Your reply should be the following data, copied exactly.

[Records drawn from a dataset]
__________
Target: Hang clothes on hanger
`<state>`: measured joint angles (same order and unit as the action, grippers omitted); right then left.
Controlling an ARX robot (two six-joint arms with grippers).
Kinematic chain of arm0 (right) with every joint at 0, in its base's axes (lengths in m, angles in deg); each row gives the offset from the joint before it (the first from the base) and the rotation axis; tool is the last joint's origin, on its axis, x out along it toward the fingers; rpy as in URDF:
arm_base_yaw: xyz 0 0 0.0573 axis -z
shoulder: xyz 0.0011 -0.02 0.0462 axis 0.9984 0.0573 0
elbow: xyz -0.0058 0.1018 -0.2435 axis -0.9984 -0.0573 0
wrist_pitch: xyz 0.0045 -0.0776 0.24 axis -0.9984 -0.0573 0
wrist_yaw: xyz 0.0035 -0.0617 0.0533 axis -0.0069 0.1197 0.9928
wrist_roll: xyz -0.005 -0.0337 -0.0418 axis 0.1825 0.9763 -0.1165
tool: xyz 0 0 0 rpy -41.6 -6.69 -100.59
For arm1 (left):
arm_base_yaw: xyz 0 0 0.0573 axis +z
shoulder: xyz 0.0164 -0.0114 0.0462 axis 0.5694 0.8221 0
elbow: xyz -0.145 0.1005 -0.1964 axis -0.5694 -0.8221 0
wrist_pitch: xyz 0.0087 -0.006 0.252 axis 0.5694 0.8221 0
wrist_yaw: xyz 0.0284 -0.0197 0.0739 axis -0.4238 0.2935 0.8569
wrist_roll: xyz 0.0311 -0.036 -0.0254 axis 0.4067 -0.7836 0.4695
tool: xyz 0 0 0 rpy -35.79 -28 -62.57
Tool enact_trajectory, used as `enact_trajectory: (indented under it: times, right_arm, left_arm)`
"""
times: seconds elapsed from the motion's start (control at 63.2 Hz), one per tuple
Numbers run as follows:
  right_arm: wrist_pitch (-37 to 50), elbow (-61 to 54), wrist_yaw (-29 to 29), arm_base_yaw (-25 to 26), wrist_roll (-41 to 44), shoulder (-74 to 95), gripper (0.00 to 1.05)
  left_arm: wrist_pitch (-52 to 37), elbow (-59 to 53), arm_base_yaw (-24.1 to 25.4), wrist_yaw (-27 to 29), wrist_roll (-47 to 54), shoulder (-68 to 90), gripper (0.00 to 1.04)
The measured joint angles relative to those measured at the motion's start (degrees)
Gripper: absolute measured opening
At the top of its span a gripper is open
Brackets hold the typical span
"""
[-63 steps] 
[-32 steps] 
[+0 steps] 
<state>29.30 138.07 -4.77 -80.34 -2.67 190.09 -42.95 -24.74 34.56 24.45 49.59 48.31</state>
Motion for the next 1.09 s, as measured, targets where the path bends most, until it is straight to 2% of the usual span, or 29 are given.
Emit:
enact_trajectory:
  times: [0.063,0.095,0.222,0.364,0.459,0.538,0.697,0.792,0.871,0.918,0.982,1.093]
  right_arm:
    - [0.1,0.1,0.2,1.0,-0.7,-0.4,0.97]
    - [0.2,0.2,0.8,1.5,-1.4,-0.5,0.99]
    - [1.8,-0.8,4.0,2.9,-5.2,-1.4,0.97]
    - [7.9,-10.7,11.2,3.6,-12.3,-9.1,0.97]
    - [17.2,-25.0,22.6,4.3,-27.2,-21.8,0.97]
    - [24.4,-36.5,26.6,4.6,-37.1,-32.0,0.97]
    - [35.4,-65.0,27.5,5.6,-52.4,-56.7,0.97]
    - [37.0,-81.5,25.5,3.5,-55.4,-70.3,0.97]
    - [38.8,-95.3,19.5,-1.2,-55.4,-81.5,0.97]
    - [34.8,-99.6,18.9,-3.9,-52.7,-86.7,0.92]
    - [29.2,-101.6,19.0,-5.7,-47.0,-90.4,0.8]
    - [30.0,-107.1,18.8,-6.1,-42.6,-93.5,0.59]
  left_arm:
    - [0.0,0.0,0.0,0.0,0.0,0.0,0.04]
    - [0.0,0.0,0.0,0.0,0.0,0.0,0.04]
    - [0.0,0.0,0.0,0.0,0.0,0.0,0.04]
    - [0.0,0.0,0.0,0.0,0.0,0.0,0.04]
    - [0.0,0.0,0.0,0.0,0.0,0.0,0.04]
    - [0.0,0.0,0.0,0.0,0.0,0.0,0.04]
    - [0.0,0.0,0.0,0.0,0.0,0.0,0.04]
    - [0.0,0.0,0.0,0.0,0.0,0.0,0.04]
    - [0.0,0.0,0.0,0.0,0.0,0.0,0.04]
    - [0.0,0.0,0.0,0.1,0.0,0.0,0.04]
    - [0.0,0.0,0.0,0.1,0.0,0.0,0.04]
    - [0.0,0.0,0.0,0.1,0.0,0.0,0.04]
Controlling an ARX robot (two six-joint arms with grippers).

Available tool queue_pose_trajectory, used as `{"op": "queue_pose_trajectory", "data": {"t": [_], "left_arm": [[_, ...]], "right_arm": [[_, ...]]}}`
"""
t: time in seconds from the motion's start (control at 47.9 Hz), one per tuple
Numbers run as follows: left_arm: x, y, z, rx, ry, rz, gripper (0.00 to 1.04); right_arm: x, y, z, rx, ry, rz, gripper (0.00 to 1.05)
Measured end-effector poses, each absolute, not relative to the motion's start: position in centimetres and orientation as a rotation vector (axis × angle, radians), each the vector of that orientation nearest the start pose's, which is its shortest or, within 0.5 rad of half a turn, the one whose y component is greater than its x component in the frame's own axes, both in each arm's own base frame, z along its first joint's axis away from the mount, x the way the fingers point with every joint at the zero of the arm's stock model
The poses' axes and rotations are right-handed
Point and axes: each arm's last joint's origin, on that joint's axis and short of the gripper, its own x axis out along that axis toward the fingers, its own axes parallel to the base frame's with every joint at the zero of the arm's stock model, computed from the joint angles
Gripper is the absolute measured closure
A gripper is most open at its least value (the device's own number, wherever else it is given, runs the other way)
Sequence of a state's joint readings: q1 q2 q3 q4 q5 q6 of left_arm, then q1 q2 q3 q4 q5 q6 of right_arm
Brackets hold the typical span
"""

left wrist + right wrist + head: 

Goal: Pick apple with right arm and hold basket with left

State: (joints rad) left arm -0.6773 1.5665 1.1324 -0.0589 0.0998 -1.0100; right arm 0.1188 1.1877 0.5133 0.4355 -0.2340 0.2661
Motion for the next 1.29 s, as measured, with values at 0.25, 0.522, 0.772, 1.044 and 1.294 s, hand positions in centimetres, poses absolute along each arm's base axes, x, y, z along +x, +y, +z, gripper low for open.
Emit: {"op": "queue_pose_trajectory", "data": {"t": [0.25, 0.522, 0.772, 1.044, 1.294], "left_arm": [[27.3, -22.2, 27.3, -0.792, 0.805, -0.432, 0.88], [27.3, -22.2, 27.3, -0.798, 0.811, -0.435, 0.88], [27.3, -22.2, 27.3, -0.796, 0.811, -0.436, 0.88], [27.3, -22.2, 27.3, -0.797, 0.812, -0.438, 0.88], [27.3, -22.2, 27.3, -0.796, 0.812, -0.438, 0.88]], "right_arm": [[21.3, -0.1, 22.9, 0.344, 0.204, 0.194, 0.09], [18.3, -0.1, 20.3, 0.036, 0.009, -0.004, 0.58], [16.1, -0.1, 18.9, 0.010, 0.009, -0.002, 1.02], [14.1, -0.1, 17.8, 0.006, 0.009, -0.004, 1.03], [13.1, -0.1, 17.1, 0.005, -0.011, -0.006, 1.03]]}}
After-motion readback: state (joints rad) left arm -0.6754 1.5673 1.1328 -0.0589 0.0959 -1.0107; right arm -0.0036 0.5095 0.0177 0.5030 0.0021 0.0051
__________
Answer space:
Target: Hang clothes on hanger
`<state>`: measured joint angles (same order and unit as the action, grippers omitted); right then left.
Controlling an ARX robot (two six-joint arms with grippers).
Kinematic chain of arm0 (right) with every joint at 0, in its base's axes (lengths in m, angles in deg); each row gives the offset from the joint before it (the first from the base) and the rotation axis; tool is the last joint's origin, on its axis, x out along it toward the fingers; rpy as in URDF:
arm_base_yaw: xyz 0 0 0.0573 axis -z
shoulder: xyz 0.0011 -0.02 0.0462 axis 0.9984 0.0573 0
elbow: xyz -0.0058 0.1018 -0.2435 axis -0.9984 -0.0573 0
wrist_pitch: xyz 0.0045 -0.0776 0.24 axis -0.9984 -0.0573 0
wrist_yaw: xyz 0.0035 -0.0617 0.0533 axis -0.0069 0.1197 0.9928
wrist_roll: xyz -0.005 -0.0337 -0.0418 axis 0.1825 0.9763 -0.1165
tool: xyz 0 0 0 rpy -41.6 -6.69 -100.59
For arm1 (left):
arm_base_yaw: xyz 0 0 0.0573 axis +z
shoulder: xyz 0.0164 -0.0114 0.0462 axis 0.5694 0.8221 0
elbow: xyz -0.145 0.1005 -0.1964 axis -0.5694 -0.8221 0
wrist_pitch: xyz 0.0087 -0.006 0.252 axis 0.5694 0.8221 0
wrist_yaw: xyz 0.0284 -0.0197 0.0739 axis -0.4238 0.2935 0.8569
wrist_roll: xyz 0.0311 -0.036 -0.0254 axis 0.4067 -0.7836 0.4695
tool: xyz 0 0 0 rpy -35.79 -28 -62.57
Tool enact_trajectory, used as `enact_trajectory: (indented under it: times, right_arm, left_arm)`
"""
times: seconds elapsed from the motion's start (control at 63.2 Hz), one per tuple
Numbers run as follows:
  right_arm: wrist_pitch (-37 to 50), elbow (-61 to 54), wrist_yaw (-29 to 29), arm_base_yaw (-25 to 26), wrist_roll (-41 to 44), shoulder (-74 to 95), gripper (0.00 to 1.05)
  left_arm: wrist_pitch (-52 to 37), elbow (-59 to 53), arm_base_yaw (-24.1 to 25.4), wrist_yaw (-27 to 29), wrist_roll (-47 to 54), shoulder (-68 to 90), gripper (0.00 to 1.04)
The measured joint angles relative to those measured at the motion's start (degrees)
Gripper: absolute measured opening
At the top of its span a gripper is open
Brackets hold the typical span
"""
[-63 steps] 
[-32 steps] 
[+0 steps] 
<state>29.30 138.07 -4.77 -80.34 -2.67 190.09 -42.95 -24.74 34.56 24.45 49.59 48.31</state>
Motion for the next 1.09 s, as measured, targets where the path bends most, until it is straight to 2% of the usual span, or 29 are given.
Emit:
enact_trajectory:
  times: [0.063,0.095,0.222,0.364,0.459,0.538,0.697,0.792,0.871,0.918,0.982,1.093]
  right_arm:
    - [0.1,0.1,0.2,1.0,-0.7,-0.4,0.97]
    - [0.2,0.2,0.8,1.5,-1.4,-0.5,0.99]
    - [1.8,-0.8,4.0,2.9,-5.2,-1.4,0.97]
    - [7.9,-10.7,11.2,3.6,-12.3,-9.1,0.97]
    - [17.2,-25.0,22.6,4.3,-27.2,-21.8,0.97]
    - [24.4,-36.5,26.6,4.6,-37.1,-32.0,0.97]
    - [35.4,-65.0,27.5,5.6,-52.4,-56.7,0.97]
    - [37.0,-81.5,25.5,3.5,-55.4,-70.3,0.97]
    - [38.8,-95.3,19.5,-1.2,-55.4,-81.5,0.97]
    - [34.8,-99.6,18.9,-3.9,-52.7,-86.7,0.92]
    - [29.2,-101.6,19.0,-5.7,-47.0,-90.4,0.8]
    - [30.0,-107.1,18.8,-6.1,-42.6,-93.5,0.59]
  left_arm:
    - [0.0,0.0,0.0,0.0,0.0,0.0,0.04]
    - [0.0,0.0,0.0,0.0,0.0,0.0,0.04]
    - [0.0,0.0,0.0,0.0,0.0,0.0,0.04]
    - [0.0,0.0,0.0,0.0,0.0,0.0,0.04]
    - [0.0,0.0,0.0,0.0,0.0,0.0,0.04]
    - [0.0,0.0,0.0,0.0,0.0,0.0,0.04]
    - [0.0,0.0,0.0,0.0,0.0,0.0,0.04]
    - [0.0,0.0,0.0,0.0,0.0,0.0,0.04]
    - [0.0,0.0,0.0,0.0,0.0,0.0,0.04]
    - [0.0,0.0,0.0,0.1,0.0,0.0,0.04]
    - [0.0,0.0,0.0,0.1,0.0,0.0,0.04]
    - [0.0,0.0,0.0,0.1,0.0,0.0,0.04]
Controlling an ARX robot (two six-joint arms with grippers).

Available tool queue_pose_trajectory, used as `{"op": "queue_pose_trajectory", "data": {"t": [_], "left_arm": [[_, ...]], "right_arm": [[_, ...]]}}`
"""
t: time in seconds from the motion's start (control at 47.9 Hz), one per tuple
Numbers run as follows: left_arm: x, y, z, rx, ry, rz, gripper (0.00 to 1.04); right_arm: x, y, z, rx, ry, rz, gripper (0.00 to 1.05)
Measured end-effector poses, each absolute, not relative to the motion's start: position in centimetres and orientation as a rotation vector (axis × angle, radians), each the vector of that orientation nearest the start pose's, which is its shortest or, within 0.5 rad of half a turn, the one whose y component is greater than its x component in the frame's own axes, both in each arm's own base frame, z along its first joint's axis away from the mount, x the way the fingers point with every joint at the zero of the arm's stock model
The poses' axes and rotations are right-handed
Point and axes: each arm's last joint's origin, on that joint's axis and short of the gripper, its own x axis out along that axis toward the fingers, its own axes parallel to the base frame's with every joint at the zero of the arm's stock model, computed from the joint angles
Gripper is the absolute measured closure
A gripper is most open at its least value (the device's own number, wherever else it is given, runs the other way)
Sequence of a state's joint readings: q1 q2 q3 q4 q5 q6 of left_arm, then q1 q2 q3 q4 q5 q6 of right_arm
Brackets hold the typical span
"""

left wrist + right wrist + head: 

Goal: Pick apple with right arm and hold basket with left

State: (joints rad) left arm -0.6773 1.5665 1.1324 -0.0589 0.0998 -1.0100; right arm 0.1188 1.1877 0.5133 0.4355 -0.2340 0.2661
Motion for the next 1.29 s, as measured, with values at 0.25, 0.522, 0.772, 1.044 and 1.294 s, hand positions in centimetres, poses absolute along each arm's base axes, x, y, z along +x, +y, +z, gripper low for open.
Emit: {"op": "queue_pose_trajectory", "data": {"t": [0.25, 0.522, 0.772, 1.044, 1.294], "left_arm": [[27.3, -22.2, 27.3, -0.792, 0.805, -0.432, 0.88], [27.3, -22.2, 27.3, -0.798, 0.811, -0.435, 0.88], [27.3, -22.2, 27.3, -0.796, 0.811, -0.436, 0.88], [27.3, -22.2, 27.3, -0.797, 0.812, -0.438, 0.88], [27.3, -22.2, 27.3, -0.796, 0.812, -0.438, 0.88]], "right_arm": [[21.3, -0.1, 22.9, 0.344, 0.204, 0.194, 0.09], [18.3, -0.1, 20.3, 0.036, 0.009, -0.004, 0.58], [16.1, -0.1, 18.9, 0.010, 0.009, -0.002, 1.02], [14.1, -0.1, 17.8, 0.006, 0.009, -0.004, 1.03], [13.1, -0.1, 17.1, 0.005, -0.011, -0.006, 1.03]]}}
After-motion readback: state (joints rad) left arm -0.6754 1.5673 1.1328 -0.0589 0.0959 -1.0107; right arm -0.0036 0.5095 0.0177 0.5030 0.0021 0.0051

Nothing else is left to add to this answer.